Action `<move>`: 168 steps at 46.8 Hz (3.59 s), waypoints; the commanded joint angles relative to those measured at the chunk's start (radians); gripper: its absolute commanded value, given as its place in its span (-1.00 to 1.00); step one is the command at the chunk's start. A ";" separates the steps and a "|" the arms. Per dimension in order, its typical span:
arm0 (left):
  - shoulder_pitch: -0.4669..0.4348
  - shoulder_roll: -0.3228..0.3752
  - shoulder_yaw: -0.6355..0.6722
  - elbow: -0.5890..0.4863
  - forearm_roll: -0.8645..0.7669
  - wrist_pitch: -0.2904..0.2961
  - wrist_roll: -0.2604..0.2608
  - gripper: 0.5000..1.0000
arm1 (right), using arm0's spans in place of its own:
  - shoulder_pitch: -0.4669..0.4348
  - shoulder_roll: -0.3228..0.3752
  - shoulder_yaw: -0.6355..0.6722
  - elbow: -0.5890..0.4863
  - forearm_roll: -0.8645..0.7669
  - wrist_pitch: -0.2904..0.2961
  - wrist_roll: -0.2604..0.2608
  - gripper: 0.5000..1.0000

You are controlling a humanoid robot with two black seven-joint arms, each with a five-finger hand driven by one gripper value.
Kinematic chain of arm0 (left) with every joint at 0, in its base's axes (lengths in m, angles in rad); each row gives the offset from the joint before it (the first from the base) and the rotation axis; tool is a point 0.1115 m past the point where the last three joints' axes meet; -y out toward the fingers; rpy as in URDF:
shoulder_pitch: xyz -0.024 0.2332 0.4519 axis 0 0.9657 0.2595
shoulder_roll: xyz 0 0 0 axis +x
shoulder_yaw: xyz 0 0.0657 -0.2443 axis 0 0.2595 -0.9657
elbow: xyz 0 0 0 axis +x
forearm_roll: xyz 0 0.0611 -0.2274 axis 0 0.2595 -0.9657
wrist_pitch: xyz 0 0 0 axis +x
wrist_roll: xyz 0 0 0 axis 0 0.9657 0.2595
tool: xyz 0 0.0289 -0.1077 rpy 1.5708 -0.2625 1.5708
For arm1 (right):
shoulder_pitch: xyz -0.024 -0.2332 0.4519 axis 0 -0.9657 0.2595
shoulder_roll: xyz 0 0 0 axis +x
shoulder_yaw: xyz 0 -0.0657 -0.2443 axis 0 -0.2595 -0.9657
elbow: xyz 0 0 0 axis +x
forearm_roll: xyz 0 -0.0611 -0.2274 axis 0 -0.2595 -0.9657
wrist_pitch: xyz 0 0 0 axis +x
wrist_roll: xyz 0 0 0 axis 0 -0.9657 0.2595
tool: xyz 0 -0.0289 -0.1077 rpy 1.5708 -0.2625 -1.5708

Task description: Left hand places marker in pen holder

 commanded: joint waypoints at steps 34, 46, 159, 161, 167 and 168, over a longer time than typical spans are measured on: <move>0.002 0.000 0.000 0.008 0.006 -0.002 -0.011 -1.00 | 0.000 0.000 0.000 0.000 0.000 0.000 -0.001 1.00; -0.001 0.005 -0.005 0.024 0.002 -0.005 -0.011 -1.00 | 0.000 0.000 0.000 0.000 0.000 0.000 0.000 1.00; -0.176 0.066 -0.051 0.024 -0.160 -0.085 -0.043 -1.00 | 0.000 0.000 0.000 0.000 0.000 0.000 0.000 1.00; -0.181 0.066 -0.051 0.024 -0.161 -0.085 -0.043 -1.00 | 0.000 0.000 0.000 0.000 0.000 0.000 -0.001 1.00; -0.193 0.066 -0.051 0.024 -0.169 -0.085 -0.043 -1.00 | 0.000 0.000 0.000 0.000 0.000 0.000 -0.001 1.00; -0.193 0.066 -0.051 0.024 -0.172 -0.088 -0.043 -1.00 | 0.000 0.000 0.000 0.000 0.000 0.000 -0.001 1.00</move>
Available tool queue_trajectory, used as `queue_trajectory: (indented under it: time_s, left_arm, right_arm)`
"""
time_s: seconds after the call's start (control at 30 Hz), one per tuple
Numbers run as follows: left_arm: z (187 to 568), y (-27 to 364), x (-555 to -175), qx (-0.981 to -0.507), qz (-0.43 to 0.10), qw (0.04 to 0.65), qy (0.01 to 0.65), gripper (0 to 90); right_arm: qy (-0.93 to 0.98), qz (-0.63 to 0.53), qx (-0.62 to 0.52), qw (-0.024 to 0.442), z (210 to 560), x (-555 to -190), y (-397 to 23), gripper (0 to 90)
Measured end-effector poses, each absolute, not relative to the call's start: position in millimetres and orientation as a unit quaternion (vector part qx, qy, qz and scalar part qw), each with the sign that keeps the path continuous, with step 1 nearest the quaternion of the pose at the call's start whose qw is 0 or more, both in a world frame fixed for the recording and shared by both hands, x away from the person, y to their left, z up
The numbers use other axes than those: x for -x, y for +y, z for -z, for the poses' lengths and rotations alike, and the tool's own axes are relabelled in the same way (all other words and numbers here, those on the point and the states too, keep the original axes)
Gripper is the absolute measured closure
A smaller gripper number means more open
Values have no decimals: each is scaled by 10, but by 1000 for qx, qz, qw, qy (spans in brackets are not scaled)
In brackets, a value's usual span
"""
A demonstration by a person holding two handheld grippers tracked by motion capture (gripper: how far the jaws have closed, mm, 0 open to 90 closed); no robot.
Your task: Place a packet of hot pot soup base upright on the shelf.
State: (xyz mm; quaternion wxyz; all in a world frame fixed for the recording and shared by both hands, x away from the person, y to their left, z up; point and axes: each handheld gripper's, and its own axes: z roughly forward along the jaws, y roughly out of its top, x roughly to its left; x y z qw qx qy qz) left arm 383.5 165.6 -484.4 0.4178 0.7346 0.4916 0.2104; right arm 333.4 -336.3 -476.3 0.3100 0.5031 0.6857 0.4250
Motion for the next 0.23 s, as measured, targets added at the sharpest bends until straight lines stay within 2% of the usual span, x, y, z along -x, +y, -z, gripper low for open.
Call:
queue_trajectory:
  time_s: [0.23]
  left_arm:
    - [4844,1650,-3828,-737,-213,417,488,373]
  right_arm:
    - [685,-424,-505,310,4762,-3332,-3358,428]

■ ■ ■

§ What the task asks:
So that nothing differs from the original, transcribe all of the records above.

§ Result:
Action `<move>`: 168 steps at 46.8 Hz (3.59 s), waypoints; the commanded joint angles relative to those measured at the chunk's start (radians); gripper: its absolute commanded value, given as its place in its span (-1.00 to 1.00); step one is the command at the chunk's start. A ";" separates the steps and a "|" the arms. Per dimension in order, its typical span:
arm0 (left):
  - shoulder_pitch: -0.4669..0.4348
  - shoulder_roll: -0.3228..0.3752
  - shoulder_yaw: -0.6355..0.6722
  - elbow: -0.5890..0.4863
  - forearm_roll: -0.8645..0.7669
  - wrist_pitch: -0.2904..0.2961
  - wrist_roll: -0.2604..0.2608
  - gripper: 0.5000..1.0000
arm1 (right), using arm0's spans in place of its own:
  - shoulder_pitch: -0.4669..0.4348
  - shoulder_roll: -0.3228..0.3752
  - shoulder_yaw: -0.6355..0.6722
  - elbow: -0.5890..0.4863
  - forearm_roll: -0.8645..0.7669
  - wrist_pitch: -0.2904..0.2961
  - wrist_roll: -0.2604..0.2608
  - gripper: 0.5000..1.0000

You are controlling a humanoid robot with two black seven-joint arms, each with a five-finger hand driven by one gripper value.
Kinematic chain of arm0 (left) with every joint at 0, in its base's axes (lengths in m, angles in rad); each row gives the offset from the joint before it (the first from the base) and the rotation axis; tool is a point 0.1115 m past the point where the last three joints' axes meet; -y out toward the fingers; rpy as in URDF:
shoulder_pitch: xyz -0.024 0.2332 0.4519 axis 0 0.9657 0.2595
shoulder_roll: xyz 0 0 0 axis +x
shoulder_yaw: xyz 0 0.0657 -0.2443 axis 0 0.2595 -0.9657
elbow: xyz 0 0 0 axis +x
forearm_roll: xyz 0 0.0611 -0.2274 axis 0 0.2595 -0.9657
wrist_pitch: xyz 0 0 0 axis +x
wrist_roll: xyz 0 0 0 axis 0 0.9657 0.2595
tool: xyz 0 0.0289 -0.1077 rpy 1.5708 -0.2625 1.5708
For arm1 (right):
shoulder_pitch: xyz -0.024 -0.2332 0.4519 axis 0 -0.9657 0.2595
shoulder_roll: xyz 0 0 0 axis +x
shoulder_yaw: xyz 0 -0.0657 -0.2443 axis 0 -0.2595 -0.9657
elbow: xyz 0 0 0 axis +x
forearm_roll: xyz 0 -0.0611 -0.2274 axis 0 -0.2595 -0.9657
wrist_pitch: xyz 0 0 0 axis +x
wrist_roll: xyz 0 0 0 axis 0 -0.9657 0.2595
tool: xyz 0 -0.0289 -0.1077 rpy 1.5708 -0.2625 -1.5708

Task description: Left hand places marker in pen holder

 commanded: joint waypoints at steps 34, 46, 159, 161, 167 and 168, over a longer time than typical spans are measured on: <move>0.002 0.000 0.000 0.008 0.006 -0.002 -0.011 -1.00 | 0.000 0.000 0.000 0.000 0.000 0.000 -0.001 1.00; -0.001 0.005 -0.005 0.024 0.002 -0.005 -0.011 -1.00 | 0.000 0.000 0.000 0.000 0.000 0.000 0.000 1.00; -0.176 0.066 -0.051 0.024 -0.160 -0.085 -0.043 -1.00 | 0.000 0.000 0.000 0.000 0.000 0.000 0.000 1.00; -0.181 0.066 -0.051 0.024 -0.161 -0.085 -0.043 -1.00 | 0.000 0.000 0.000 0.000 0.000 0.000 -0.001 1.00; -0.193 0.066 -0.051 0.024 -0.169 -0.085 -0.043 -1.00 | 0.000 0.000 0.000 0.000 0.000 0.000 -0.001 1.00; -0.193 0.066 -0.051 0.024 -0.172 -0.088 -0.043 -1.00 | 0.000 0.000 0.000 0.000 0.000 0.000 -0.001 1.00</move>
Available tool queue_trajectory, used as `queue_trajectory: (indented under it: time_s, left_arm, right_arm)`
"""
time_s: seconds after the call's start (control at 30 Hz), one per tuple
Numbers run as follows: left_arm: z (187 to 568), y (-27 to 364), x (-555 to -175), qx (-0.981 to -0.507), qz (-0.43 to 0.10), qw (0.04 to 0.65), qy (0.01 to 0.65), gripper (0 to 90); right_arm: qy (-0.93 to 0.98), qz (-0.63 to 0.53), qx (-0.62 to 0.52), qw (-0.024 to 0.442), z (210 to 560), x (-555 to -190), y (-397 to 23), gripper (0 to 90)
Measured end-effector poses, each absolute, not relative to the call's start: position in millimetres and orientation as a unit quaternion (vector part qx, qy, qz and scalar part qw), each with the sign that keeps the path continuous, with step 1 nearest the quaternion of the pose at the call's start whose qw is 0 or more, both in a world frame fixed for the recording and shared by both hands, x away from the person, y to their left, z up
The numbers use other axes than those: x for -x, y for +y, z for -z, for the poses' lengths and rotations alike, and the tool's own axes are relabelled in the same way (all other words and numbers here, those on the point and the states too, keep the original axes)
Gripper is the absolute measured closure
A smaller gripper number means more open
Values have no decimals: each is scaled by 10, but by 1000 for qx, qz, qw, qy (spans in brackets are not scaled)
In brackets, a value's usual span
"""
A demonstration by a person holding two handheld grippers tracked by motion capture (gripper: how far the jaws have closed, mm, 0 open to 90 closed); no robot.
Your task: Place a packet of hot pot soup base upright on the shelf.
State: (xyz mm; quaternion wxyz; all in a world frame fixed for the recording and shared by both hands, x away from the person, y to their left, z up; point and axes: each handheld gripper's, and its own axes: z roughly forward along the jaws, y roughly out of its top, x roughly to its left; x y z qw qx qy qz) left arm 383.5 165.6 -484.4 0.4178 0.7346 0.4916 0.2104; right arm 333.4 -336.3 -476.3 0.3100 0.5031 0.6857 0.4250
Motion for the next 0.23 s, as measured, targets added at the sharpest bends until straight lines stay within 2% of the usual span, x, y, z along -x, +y, -z, gripper low for open.
Call:
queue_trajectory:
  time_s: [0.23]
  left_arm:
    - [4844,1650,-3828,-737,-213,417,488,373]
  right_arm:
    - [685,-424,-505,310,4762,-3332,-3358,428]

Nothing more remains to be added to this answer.